------ Provided material ------

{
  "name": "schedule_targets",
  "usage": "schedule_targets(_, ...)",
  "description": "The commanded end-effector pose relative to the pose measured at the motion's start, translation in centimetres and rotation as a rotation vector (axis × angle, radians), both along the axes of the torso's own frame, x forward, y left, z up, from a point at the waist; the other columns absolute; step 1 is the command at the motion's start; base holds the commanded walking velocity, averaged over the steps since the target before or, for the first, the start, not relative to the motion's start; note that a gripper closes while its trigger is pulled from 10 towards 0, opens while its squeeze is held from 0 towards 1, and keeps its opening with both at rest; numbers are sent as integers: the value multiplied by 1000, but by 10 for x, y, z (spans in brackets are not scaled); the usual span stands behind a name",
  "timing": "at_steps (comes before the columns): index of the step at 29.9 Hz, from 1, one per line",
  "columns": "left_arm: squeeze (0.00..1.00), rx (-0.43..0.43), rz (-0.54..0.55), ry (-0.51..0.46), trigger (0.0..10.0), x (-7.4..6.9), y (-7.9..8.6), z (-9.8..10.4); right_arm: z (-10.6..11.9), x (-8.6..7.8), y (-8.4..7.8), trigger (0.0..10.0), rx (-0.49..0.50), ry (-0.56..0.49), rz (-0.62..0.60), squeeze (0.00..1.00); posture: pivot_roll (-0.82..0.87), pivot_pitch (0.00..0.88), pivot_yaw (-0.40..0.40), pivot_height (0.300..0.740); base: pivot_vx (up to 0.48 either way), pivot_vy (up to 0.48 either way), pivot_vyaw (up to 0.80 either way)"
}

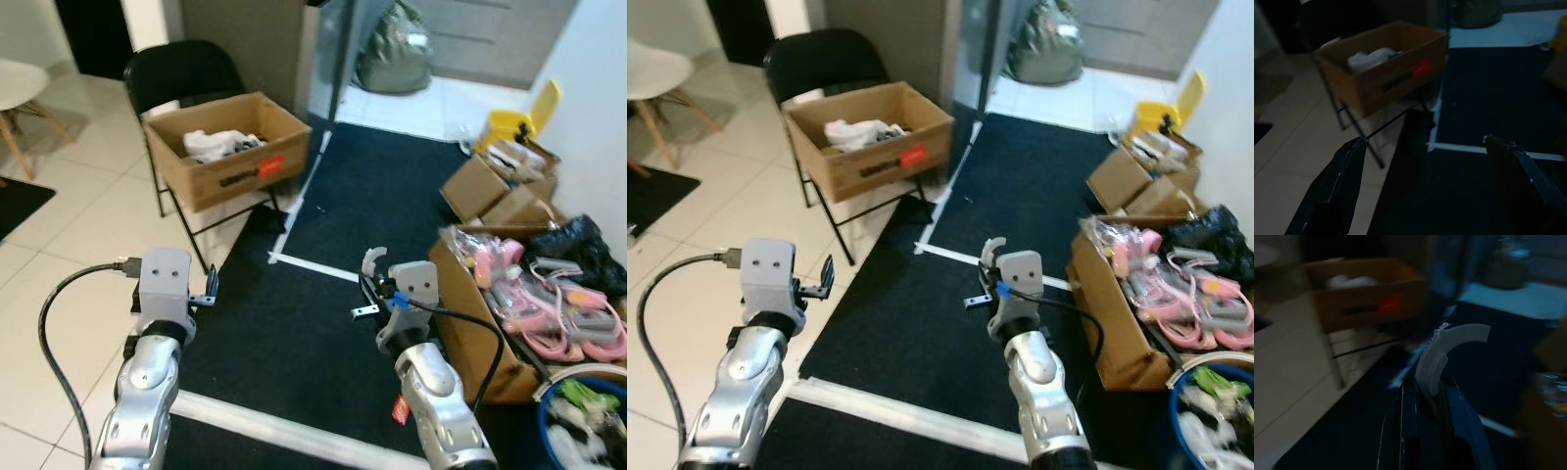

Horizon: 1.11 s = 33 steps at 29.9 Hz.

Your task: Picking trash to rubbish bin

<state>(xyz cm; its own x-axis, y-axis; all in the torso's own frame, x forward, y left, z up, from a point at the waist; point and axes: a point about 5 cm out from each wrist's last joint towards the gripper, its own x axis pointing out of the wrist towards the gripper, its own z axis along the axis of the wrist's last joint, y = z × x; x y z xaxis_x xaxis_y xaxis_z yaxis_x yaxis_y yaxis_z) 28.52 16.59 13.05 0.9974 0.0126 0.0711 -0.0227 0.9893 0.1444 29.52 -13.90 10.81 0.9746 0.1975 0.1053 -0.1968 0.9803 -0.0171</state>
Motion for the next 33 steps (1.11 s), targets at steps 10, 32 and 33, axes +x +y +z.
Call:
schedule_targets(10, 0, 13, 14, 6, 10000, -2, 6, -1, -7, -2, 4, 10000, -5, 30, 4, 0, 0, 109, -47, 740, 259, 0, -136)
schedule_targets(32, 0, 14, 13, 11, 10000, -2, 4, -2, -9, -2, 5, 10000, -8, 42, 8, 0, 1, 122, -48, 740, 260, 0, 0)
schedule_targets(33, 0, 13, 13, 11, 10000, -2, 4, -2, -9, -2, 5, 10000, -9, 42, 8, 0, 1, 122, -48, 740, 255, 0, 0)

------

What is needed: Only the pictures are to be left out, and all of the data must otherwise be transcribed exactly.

Result of this exercise:
{
  "name": "schedule_targets",
  "usage": "schedule_targets(_, ...)",
  "description": "The commanded end-effector pose relative to the pose measured at the motion's start, translation in centimetres and rotation as a rotation vector (axis × angle, radians), both along the axes of the torso's own frame, x forward, y left, z up, from a point at the waist; the other columns absolute; step 1 is the command at the motion's start; base holds the commanded walking velocity, averaged over the steps since the target before or, for the first, the start, not relative to the motion's start; note that a gripper closes while its trigger is pulled from 10 towards 0, opens while its squeeze is held from 0 towards 1, and keeps its opening with both at rest; numbers are sent as integers: the value multiplied by 1000, but by 10 for x, y, z (spans in brackets are not scaled); the usual span stands behind a name",
  "timing": "at_steps (comes before the columns): index of the step at 29.9 Hz, from 1, one per line",
  "columns": "left_arm: squeeze (0.00..1.00), rx (-0.43..0.43), rz (-0.54..0.55), ry (-0.51..0.46), trigger (0.0..10.0), x (-7.4..6.9), y (-7.9..8.6), z (-9.8..10.4); right_arm: z (-10.6..11.9), x (-8.6..7.8), y (-8.4..7.8), trigger (0.0..10.0), rx (-0.49..0.50), ry (-0.56..0.49), rz (-0.62..0.60), squeeze (0.00..1.00); posture: pivot_roll (-0.82..0.87), pivot_pitch (0.00..0.88), pivot_yaw (-0.40..0.40), pivot_height (0.300..0.740); base: pivot_vx (up to 0.48 either way), pivot_vy (up to 0.48 either way), pivot_vyaw (up to 0.80 either way)"
}


Horizon: 1.11 s = 33 steps at 29.9 Hz.

Your task: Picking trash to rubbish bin

<state>(xyz cm; its own x-axis, y-axis; all in the torso's own frame, x forward, y left, z up, from a point at the waist; point and axes: a point about 5 cm out from each wrist's last joint towards the gripper, its own x axis pointing out of the wrist towards the gripper, its own z axis along the axis of the wrist's last joint, y = z × x; x y z xaxis_x xaxis_y xaxis_z yaxis_x yaxis_y yaxis_z) 28.52 16.59 13.05 0.9974 0.0126 0.0711 -0.0227 0.9893 0.1444 29.52 -13.90 10.81 0.9746 0.1975 0.1053 -0.1968 0.9803 -0.0171</state>
Motion for the next 33 steps (1.11 s), targets at steps 10, 32 and 33, axes +x +y +z.
Call:
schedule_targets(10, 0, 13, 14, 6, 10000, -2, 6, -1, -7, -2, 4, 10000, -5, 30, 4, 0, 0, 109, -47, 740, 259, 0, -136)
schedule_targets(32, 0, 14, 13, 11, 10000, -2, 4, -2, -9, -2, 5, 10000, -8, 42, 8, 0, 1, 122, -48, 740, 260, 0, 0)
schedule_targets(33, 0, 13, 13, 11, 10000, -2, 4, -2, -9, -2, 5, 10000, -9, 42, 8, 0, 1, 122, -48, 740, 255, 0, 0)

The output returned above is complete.